> [Brief] From the line containing "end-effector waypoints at" to the end of the listing, write out every line exactly; leave out everything else.

> [Available data]
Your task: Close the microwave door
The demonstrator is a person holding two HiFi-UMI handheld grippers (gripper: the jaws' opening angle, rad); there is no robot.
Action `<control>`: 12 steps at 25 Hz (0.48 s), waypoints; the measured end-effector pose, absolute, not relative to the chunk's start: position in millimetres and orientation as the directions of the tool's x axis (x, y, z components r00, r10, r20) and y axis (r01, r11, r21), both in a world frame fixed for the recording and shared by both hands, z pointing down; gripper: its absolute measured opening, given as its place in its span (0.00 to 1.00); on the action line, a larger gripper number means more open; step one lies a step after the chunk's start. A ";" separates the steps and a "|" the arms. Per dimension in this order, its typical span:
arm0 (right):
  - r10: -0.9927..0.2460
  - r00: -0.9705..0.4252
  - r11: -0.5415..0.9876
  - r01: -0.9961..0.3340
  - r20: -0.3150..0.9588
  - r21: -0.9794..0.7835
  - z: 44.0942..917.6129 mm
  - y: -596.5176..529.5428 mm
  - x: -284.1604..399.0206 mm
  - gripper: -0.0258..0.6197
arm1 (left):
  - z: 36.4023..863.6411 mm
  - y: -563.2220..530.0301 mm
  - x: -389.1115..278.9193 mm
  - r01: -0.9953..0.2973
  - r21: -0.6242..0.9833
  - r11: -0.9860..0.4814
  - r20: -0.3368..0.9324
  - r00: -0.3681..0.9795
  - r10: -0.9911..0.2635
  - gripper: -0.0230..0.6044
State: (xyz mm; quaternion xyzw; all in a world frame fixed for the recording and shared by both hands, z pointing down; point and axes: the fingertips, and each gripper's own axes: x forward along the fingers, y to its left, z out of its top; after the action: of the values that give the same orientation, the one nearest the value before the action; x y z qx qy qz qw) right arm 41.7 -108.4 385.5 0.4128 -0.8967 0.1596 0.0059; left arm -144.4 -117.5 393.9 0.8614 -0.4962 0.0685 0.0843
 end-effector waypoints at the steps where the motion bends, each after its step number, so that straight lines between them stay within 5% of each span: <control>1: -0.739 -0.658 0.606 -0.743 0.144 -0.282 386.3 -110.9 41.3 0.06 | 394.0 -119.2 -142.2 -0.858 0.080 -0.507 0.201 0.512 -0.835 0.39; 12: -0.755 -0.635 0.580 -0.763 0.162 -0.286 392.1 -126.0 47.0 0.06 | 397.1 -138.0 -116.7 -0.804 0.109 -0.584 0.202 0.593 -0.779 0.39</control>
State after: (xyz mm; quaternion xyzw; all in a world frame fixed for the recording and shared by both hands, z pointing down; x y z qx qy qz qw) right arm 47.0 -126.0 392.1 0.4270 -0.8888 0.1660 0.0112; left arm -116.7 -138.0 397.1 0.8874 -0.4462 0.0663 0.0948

> [Task response]
 end-effector waypoints at the steps where the motion bends, each after its step number, so that straight lines between them stay within 5% of each span: <control>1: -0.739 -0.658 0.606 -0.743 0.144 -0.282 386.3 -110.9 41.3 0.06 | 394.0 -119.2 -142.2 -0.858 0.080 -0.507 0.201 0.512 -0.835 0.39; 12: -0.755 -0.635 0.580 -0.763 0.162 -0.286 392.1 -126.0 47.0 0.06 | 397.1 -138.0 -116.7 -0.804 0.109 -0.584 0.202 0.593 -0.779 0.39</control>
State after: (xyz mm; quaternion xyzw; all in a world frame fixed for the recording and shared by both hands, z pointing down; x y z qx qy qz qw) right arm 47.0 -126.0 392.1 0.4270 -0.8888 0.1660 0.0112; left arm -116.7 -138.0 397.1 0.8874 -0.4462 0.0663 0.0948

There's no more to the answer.